▶ [TASK BRIEF]
In the listing below, the lines starting with the line with "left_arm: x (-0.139" and going on through the line with "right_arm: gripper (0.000" are to be reproduced exactly, and only those.

===

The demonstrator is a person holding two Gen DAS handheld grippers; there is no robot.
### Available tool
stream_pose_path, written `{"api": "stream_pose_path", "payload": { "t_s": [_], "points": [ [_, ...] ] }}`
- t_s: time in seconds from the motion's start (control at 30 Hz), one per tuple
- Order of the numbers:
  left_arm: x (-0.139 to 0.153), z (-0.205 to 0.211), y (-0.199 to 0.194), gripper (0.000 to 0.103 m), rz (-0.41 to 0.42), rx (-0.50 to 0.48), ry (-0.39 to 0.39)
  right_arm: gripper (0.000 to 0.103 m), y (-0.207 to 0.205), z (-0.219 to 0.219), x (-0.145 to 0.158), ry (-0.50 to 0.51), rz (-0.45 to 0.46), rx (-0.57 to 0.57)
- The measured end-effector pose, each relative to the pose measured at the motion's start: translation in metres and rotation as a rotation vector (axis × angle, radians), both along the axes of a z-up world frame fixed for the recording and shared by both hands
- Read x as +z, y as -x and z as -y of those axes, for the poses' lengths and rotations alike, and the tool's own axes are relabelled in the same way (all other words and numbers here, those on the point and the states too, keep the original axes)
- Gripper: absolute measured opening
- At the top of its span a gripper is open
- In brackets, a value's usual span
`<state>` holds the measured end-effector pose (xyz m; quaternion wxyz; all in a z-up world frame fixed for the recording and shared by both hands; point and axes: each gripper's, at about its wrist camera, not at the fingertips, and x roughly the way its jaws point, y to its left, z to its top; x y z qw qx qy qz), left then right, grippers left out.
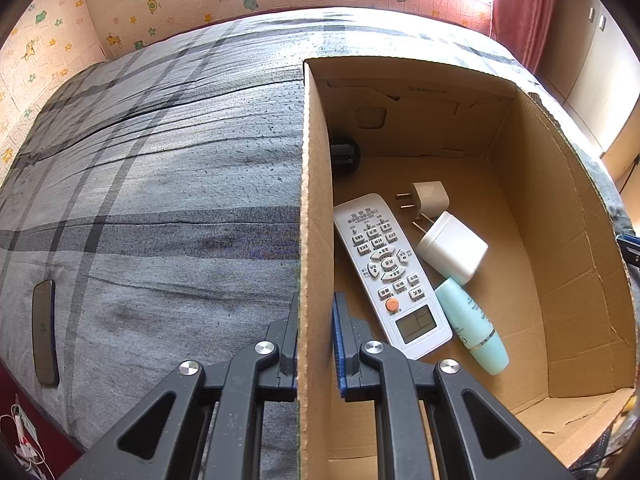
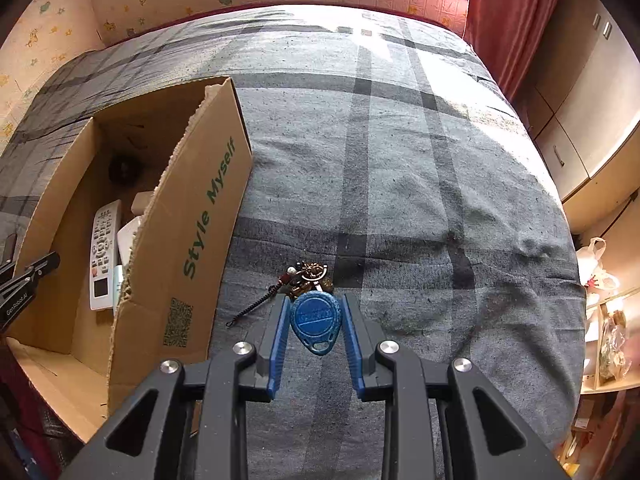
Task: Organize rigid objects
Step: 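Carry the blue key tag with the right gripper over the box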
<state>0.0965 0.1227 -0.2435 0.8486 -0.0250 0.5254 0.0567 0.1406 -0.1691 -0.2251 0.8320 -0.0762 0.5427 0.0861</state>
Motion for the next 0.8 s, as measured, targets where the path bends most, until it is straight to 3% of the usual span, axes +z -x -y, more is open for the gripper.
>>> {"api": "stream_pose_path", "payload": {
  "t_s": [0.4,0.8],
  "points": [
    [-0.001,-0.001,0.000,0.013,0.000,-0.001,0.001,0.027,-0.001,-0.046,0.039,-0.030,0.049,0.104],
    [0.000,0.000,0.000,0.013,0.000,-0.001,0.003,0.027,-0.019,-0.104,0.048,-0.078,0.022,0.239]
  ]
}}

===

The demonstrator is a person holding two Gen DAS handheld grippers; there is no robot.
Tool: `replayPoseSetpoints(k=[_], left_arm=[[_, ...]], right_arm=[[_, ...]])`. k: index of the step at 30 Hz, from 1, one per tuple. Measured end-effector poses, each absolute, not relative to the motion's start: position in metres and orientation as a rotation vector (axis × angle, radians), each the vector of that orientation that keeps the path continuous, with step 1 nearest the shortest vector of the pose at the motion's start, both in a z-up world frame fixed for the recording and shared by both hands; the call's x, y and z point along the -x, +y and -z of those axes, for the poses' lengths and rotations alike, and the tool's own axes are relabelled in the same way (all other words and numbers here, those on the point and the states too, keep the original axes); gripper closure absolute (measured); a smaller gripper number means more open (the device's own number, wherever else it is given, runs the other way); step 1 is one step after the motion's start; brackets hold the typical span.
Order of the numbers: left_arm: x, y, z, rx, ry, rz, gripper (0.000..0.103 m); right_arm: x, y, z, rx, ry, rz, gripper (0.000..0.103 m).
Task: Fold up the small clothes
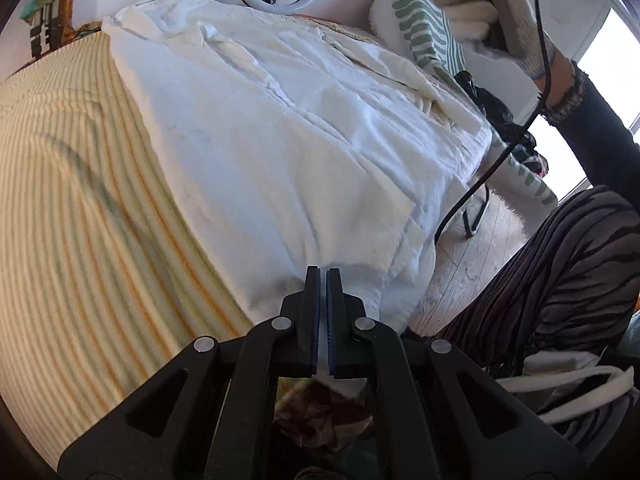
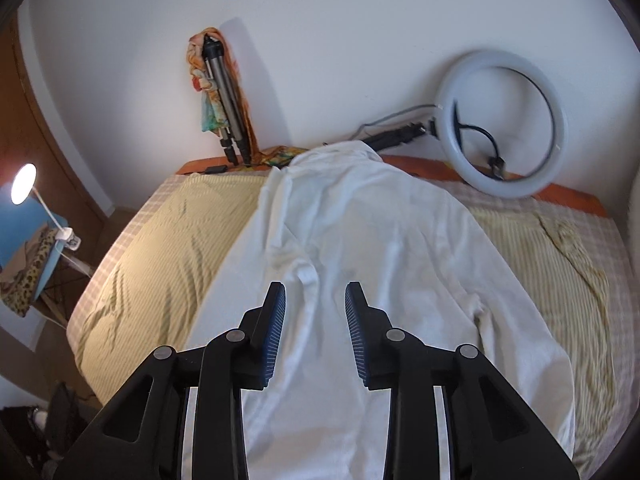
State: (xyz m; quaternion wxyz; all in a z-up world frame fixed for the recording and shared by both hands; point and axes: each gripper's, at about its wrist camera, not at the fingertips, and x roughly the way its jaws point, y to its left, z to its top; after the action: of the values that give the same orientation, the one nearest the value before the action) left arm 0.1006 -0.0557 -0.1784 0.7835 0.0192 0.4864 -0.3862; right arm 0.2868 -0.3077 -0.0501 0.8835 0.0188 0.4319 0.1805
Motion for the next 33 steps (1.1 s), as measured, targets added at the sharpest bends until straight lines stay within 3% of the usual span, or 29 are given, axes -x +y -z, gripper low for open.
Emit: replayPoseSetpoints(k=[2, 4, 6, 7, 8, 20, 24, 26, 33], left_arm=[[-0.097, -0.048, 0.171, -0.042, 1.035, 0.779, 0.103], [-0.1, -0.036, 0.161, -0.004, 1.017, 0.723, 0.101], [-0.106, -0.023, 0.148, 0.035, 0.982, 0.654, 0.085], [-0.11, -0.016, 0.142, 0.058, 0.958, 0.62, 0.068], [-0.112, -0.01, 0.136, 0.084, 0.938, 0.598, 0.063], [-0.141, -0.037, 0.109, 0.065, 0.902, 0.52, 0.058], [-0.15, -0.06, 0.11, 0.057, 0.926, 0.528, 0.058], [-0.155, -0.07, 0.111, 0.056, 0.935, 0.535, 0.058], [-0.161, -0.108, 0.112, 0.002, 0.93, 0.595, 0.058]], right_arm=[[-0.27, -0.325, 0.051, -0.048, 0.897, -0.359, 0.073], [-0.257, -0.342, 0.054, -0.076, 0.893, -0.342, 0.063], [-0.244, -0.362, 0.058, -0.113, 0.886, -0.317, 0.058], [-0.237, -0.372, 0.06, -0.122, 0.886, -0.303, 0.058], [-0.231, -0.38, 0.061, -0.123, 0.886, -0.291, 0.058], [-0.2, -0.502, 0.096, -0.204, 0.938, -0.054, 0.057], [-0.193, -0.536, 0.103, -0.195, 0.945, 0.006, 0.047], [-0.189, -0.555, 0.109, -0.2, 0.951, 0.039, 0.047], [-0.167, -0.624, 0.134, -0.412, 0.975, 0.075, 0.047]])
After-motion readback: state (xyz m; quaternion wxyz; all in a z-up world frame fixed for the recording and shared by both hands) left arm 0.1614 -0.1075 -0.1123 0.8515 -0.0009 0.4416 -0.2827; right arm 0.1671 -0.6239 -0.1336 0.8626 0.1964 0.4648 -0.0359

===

▶ [RESULT OF THIS TASK]
  left_arm: x (-0.139 to 0.153), z (-0.205 to 0.211), y (-0.199 to 0.194), gripper (0.000 to 0.103 m), rz (-0.41 to 0.42), rx (-0.50 to 0.48), ry (-0.39 to 0.39)
  right_arm: gripper (0.000 to 0.103 m), y (-0.207 to 0.205), z (-0.219 to 0.219), x (-0.145 to 0.158), ry (-0.50 to 0.51), rz (-0.45 to 0.46), rx (-0.57 to 0.57)

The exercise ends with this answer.